Nevertheless, he said, “I was at peace with the fact that what I was doing was compatible with the social revolution across the country. I've never done an acting job that I was ashamed of.”

Over the years, Poitier told the Washington Post in 1997, he tried to choose roles “with great care, to use the talent I had to the very best ends. Because I knew how many hopes and dreams were riding on how I portrayed myself, in my characters."

Beginning in the early 1970s, a period that gave rise to blaxploitation films such as “Shaft” and “Superfly,” Poitier was increasingly absent from the screen.

Sidney Poitier with Lee Grant
Sidney Poitier with his "In the Heat of the Night" co-star Lee Grant. (Kirk McKoy / Los Angeles Times)

After reprising his “In the Heat of the Night” detective in two sequels, “They Call Me Mister Tibbs!” and “The Organization,” Poitier launched a new phase of his career as a director, beginning with the 1972 western “Buck and the Preacher,” in which he co-starred with longtime friend Belafonte.

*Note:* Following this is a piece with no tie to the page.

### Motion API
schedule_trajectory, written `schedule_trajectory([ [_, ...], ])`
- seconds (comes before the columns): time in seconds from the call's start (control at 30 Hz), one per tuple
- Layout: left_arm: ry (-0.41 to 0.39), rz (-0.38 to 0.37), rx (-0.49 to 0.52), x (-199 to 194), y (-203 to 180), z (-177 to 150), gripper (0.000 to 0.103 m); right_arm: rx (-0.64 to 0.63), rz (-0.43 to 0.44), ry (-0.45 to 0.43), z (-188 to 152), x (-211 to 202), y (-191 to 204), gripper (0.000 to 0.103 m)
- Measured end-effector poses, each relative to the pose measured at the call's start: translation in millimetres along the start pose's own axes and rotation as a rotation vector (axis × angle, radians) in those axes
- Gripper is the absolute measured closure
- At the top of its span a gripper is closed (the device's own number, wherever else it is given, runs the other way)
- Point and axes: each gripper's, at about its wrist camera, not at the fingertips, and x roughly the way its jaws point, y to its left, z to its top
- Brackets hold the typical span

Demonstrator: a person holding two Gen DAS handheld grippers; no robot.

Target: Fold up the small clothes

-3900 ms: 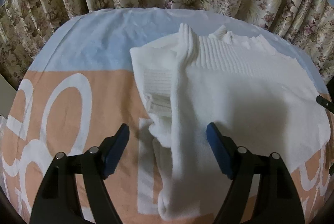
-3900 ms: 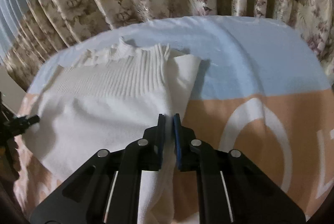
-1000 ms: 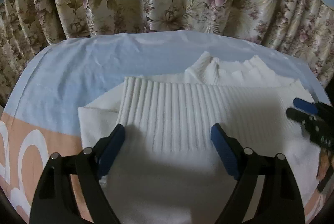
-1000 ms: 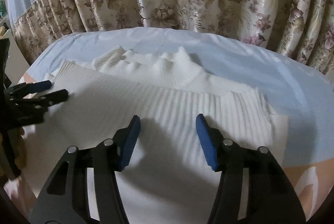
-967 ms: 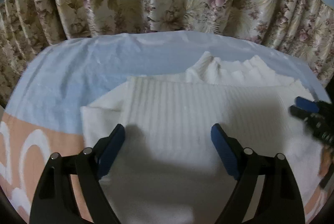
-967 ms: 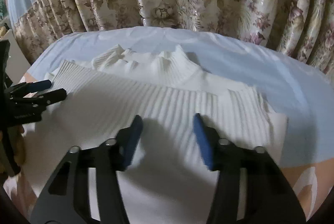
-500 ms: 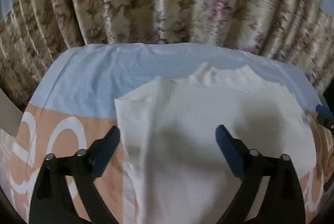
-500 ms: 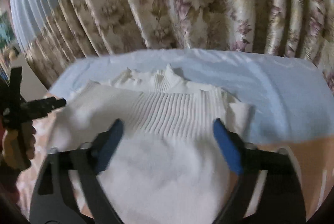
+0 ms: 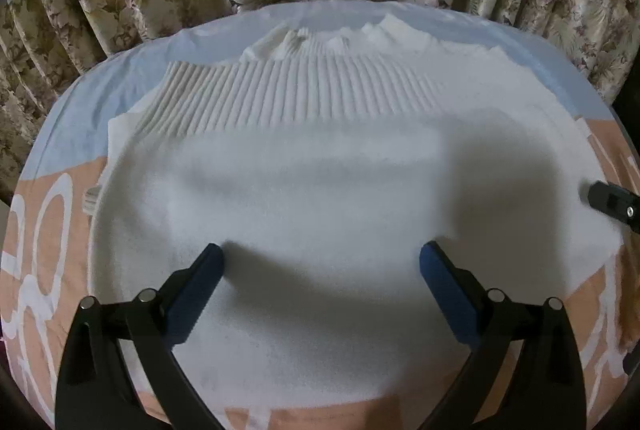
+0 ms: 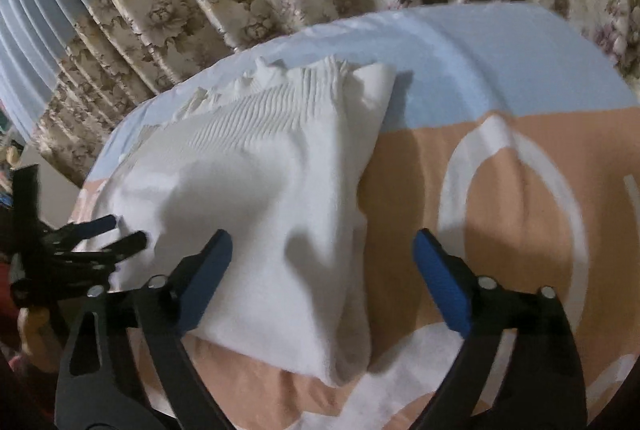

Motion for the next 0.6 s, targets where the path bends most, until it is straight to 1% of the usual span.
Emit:
schedule_trajectory([
  [0.1, -0.01, 0.001, -0.005, 0.3, 1.3, 0.2, 0.004, 0.001, 0.046, 0.03, -4.6, 3.4, -3.7, 0.023],
  [0.2, -0.021, 0.005, -0.012, 0.4, 1.3, -1.1, 0.004, -0.013, 0.069, 0.031, -5.9, 3.7, -4.5, 0.023],
  [0.3, -0.02, 0.018, -0.006, 0.2, -2.1, -2.4, 0.004, -0.016, 0.081, 0.035, 1.3, 9.2, -3.3, 0.032],
  [0.47, -0.011, 0.015, -0.009, 0.4, -0.7, 0.2, 0.004, -0.022, 0.086, 0.04, 16.8, 24.4, 1.6, 0.037],
  [0.57, -0.009, 0.015, -0.008, -0.2, -0.3, 0.1, 0.004, -0.003, 0.104, 0.046, 27.8, 33.0, -2.1, 0.042],
  [0.6, -0.01, 0.015, -0.008, 0.1, -0.5, 0.2, 0.004, -0.002, 0.101, 0.046, 30.9, 35.3, -2.8, 0.047],
])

Poitier directed eight more films over the next 18 years, including two popular comedies in which he co-starred with Bill Cosby, “Uptown Saturday Night” and “Let's Do It Again,” and the Gene Wilder-Richard Pryor comedy hit “Stir Crazy.” He also played an FBI agent in two films, “Shoot to Kill” and “Little Nikita.”

He resurfaced in the 1990s, mostly in TV movies, notably “Separate but Equal” and “Mandela and de Klerk.”

In 1992, Poitier became the first Black person to receive the American Film Institute's Life Achievement Award. Three years later, he received a Kennedy Center Honor.

Poitier, who was active in the civil rights movement in the 1960s and marched with the Rev. Martin Luther King Jr., also received the NAACP's Hall of Fame Award for his depiction of positive screen images and a lifetime achievement award from the Screen Actors Guild.

In 1997, Poitier, who had dual American-Bahamian citizenship, was appointed as the Bahamian ambassador to Japan. When Hurricane Dorian hit the Bahamas in September 2019, Poitier said he had 23 relatives who went missing.

Poitier's first marriage, to model-dancer Juanita Hardy, with whom he had four daughters, ended in divorce in the mid-1960s. In 1976, he married Canadian-born actress-model Joanna Shimkus, with whom he had two daughters.

Dennis McLellan is a former Times staff writer.